Through the 2010s groups such as No Dash for Gas and Reclaim
the Power kept doing nonviolent direct action, joined by the
ultimately successful anti-fracking movement. In the midst of
this, attempts to use the Paris Climate Conference in 2015 as a
way of kickstarting renewed activity were not successful.

Up like a rocket, down like a stick


Why does the pattern, what I call the “emotacycle” keep
happening? One factor is how hard it is to retain committed
activists. To quote myself from a December 2019 debate in New
Internationalist about whether XR had the right tactics:

the emotional dynamics seem unchanged to me – a hardcore of “heroic


types”, and a worried but unempowered wider community that can
never see themselves doing yoga in a prison cell, [who] come to one
meeting, feel alienated and don’t come back.
I went on to say that “previous cycles of climate protest tended to
last three years or so”. Three years on, it seems XR has indeed
followed this pattern.
A 2022 protest by spin-off group Ocean Rebellion.

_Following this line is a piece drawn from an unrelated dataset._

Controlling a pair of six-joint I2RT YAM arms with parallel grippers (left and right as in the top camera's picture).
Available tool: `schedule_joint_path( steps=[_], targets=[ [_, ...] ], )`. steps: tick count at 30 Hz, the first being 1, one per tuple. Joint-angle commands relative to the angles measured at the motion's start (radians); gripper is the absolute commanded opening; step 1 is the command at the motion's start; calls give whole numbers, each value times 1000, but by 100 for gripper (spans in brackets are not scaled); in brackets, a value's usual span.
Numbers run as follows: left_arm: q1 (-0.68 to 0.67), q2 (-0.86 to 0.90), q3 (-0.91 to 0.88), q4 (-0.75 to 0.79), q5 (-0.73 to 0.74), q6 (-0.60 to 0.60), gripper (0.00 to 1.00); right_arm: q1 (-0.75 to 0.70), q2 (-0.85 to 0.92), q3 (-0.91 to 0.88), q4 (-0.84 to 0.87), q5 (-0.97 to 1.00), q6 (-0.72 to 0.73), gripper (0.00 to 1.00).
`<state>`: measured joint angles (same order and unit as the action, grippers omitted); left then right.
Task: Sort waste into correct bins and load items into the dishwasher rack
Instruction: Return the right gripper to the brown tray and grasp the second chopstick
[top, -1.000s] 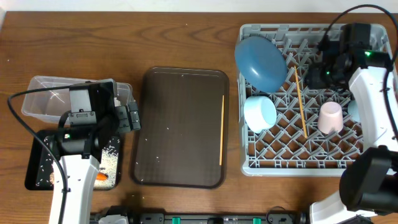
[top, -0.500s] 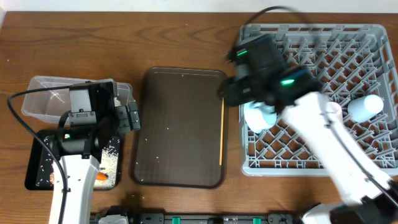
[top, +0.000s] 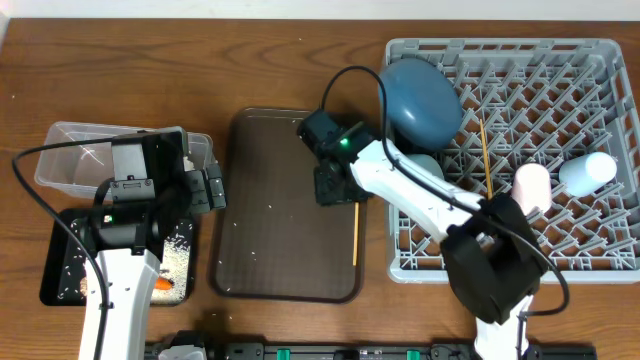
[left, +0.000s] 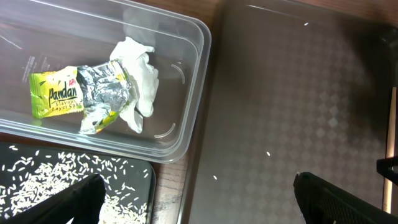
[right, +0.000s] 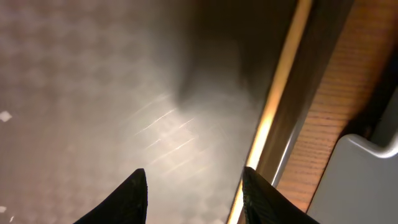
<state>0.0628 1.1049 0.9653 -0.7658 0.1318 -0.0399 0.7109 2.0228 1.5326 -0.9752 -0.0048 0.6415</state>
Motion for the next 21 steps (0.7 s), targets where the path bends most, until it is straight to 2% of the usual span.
schedule_joint_path(
  steps=[1,18,19,21],
  targets=[
    [0,-2,21,-3,3,13,98,-31,31,-2,-1,-8,46,42],
    [0,-2,21,-3,3,13,98,-45,101,-13,-40,-58,61,46],
    [0,-2,21,-3,3,13,98,-43,101,-16,-34,-64,61,44],
    [0,-2,21,-3,3,13,98,-42,101,-20,-8,-79,56,32]
  ],
)
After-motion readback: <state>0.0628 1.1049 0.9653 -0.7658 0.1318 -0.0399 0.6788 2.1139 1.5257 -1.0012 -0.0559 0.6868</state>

Eleventh Hour Photography / Alamy
XR’s “We Quit” statement also contains a teaser and an invitation
to gather back at Parliament Square in Westminster, four and a
half years on from the initial “Declaration of Rebellion”. A year
ago the group was saying it would bring “millions” onto the
streets in September. Now the number it is hoping for is
100,000.

Those predictions are still optimistic, shall we say. But other


predictions made by those working on climate change – of
increased emissions and an ever thicker blanket of greenhouse
gases in the atmosphere, trapping heat and causing floods and
fires to be more intense and more frequent – are safer. Whether,
in light of that, our civilisation is safe is another question.